Brief: In the material below, how many lines contain the string "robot"? Reply with the number only.
(Data provided Opens)
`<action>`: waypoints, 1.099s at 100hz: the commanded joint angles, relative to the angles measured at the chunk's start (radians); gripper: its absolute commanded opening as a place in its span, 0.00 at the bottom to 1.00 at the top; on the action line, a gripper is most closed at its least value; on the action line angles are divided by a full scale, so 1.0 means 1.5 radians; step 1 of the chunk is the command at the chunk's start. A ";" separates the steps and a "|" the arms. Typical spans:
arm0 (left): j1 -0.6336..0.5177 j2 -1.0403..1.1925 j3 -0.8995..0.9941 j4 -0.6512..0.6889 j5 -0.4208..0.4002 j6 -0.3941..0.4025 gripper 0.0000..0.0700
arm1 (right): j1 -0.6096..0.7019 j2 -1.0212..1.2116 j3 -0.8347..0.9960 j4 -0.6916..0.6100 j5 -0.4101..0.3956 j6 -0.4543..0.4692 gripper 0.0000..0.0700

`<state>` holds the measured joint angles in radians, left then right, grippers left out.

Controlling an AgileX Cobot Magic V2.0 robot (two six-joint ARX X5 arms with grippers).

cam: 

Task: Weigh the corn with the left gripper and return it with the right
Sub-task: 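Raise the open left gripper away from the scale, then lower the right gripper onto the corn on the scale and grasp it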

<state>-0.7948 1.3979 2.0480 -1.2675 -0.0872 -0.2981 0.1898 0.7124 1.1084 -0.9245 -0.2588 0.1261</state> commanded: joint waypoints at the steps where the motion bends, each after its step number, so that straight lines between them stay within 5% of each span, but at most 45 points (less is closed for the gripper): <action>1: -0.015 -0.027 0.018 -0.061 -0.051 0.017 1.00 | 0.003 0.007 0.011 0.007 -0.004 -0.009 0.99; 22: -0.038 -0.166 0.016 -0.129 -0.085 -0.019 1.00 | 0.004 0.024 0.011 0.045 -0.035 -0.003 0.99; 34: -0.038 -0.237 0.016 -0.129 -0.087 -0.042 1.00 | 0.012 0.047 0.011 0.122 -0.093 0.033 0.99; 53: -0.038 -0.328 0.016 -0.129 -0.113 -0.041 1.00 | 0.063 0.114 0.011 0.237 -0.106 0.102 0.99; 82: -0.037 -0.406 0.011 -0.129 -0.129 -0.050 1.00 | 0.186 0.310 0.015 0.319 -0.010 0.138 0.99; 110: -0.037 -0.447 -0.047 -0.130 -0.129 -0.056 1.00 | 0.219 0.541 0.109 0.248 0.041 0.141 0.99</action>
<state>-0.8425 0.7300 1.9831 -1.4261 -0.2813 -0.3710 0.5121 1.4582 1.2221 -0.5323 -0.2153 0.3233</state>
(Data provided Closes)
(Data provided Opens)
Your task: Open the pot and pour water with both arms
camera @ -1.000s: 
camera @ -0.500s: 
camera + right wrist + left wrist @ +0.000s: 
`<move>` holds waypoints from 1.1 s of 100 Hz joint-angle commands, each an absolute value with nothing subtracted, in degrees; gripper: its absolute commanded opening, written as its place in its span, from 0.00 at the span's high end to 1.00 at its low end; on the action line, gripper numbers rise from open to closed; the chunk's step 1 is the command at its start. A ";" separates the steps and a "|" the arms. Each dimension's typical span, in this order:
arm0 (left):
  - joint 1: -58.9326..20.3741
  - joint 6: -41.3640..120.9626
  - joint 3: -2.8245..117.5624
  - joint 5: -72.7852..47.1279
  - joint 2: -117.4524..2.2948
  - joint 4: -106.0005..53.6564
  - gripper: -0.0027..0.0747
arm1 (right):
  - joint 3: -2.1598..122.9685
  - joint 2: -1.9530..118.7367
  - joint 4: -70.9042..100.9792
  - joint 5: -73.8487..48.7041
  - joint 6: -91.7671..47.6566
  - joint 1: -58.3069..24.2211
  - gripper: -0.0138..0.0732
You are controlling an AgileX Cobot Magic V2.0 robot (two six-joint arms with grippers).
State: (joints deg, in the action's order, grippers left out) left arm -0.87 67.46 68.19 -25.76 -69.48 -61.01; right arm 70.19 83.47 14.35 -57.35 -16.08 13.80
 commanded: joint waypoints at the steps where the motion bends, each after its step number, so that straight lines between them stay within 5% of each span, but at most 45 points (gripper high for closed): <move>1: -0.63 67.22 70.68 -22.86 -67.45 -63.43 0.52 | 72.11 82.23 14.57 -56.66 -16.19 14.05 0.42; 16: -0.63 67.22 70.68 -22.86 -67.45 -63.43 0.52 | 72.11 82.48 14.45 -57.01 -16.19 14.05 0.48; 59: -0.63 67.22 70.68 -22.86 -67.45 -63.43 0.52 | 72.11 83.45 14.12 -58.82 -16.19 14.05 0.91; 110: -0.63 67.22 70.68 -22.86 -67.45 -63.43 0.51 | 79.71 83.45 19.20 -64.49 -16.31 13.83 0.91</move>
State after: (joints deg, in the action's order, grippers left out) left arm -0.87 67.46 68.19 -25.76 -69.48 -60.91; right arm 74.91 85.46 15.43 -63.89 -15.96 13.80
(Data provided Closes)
Answer to this exercise: 2